Output the material exactly, with every line intact.

# Information shown
■ ■ ■ ■ ■

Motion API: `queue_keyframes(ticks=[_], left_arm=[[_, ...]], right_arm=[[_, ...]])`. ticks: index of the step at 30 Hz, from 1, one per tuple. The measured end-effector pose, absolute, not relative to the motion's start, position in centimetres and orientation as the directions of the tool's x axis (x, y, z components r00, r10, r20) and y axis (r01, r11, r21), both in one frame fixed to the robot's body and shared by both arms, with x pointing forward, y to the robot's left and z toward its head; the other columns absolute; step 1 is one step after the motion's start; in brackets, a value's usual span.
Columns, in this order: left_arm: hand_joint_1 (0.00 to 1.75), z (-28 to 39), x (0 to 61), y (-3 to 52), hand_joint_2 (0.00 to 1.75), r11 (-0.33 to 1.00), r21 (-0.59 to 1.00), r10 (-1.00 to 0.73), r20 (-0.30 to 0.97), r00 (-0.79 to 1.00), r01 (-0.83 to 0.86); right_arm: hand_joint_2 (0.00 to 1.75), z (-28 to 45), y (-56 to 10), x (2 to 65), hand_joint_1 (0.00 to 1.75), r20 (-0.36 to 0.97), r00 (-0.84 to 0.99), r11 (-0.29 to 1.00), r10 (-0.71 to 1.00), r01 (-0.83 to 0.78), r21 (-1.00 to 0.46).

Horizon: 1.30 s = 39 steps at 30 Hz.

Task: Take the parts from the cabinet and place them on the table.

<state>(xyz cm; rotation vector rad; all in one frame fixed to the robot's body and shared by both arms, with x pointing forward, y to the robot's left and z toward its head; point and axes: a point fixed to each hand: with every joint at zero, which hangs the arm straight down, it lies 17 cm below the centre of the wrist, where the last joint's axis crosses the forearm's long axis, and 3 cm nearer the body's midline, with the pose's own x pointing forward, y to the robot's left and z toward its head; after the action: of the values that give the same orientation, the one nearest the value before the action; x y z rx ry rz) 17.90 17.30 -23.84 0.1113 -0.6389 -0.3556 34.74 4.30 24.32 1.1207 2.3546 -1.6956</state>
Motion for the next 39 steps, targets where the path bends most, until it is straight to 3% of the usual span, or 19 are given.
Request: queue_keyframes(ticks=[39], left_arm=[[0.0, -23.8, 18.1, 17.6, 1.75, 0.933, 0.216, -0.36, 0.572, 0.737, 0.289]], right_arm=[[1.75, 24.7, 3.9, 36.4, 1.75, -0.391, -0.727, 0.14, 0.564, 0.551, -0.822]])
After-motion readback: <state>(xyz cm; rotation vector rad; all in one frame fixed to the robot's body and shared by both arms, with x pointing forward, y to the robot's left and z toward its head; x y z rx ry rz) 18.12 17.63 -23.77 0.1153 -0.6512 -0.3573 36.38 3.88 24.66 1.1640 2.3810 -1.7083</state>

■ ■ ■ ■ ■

# Written answer
Motion API: `queue_keyframes(ticks=[_], left_arm=[[_, ...]], right_arm=[[_, ...]])`. ticks: index of the step at 30 Hz, from 1, one per tuple. The measured end-effector pose, absolute, not relative to the motion's start, position in centimetres and orientation as the directions of the tool's x axis (x, y, z components r00, r10, r20) and y axis (r01, r11, r21), both in one frame fixed to the robot's body and shared by both arms, with x pointing forward, y to the robot's left and z toward its head; the other columns absolute; step 1 is one step after the motion's start; in brackets, a value's usual span.
Columns, in this order: left_arm: hand_joint_1 (0.00 to 1.75), z (-28 to 39), x (0 to 61), y (-3 to 52), hand_joint_2 (0.00 to 1.75), r11 (-0.33 to 1.00), r21 (-0.59 to 1.00), r10 (-1.00 to 0.73), r20 (-0.30 to 0.97), r00 (-0.79 to 1.00), r01 (-0.83 to 0.86); right_arm: hand_joint_2 (0.00 to 1.75), z (-28 to 45), y (-56 to 10), x (2 to 65), hand_joint_1 (0.00 to 1.75), r20 (-0.36 to 0.97), r00 (-0.84 to 0.99), r11 (-0.29 to 1.00), r10 (-0.71 to 1.00), r01 (-0.83 to 0.78), r21 (-1.00 to 0.46).

Horizon: 1.30 s = 39 steps at 30 Hz.

Task: Take the parts from the cabinet and place them on the table.

<state>(xyz cm; rotation vector rad; all in one frame fixed to the robot's body and shared by both arms, with x pointing forward, y to the robot's left and z toward its head; point and axes: a point fixed to each hand: with every joint at zero, which hangs the arm straight down, it lies 17 cm below the centre of the wrist, where the last joint's axis crosses the forearm's long axis, and 3 cm nearer the body's midline, with the pose's own x pointing forward, y to the robot's left and z toward its head; after the action: of the values that give the same orientation, the one nearest the value before the action; x y z rx ry rz) 17.90 17.30 -23.84 0.1113 -0.6389 -0.3556 34.74 4.30 24.32 1.1207 2.3546 -1.6956</state>
Motion for the next 39 steps, targets where the path bends most, until it is straight to 3% of the usual span, or 19 are given.
Request: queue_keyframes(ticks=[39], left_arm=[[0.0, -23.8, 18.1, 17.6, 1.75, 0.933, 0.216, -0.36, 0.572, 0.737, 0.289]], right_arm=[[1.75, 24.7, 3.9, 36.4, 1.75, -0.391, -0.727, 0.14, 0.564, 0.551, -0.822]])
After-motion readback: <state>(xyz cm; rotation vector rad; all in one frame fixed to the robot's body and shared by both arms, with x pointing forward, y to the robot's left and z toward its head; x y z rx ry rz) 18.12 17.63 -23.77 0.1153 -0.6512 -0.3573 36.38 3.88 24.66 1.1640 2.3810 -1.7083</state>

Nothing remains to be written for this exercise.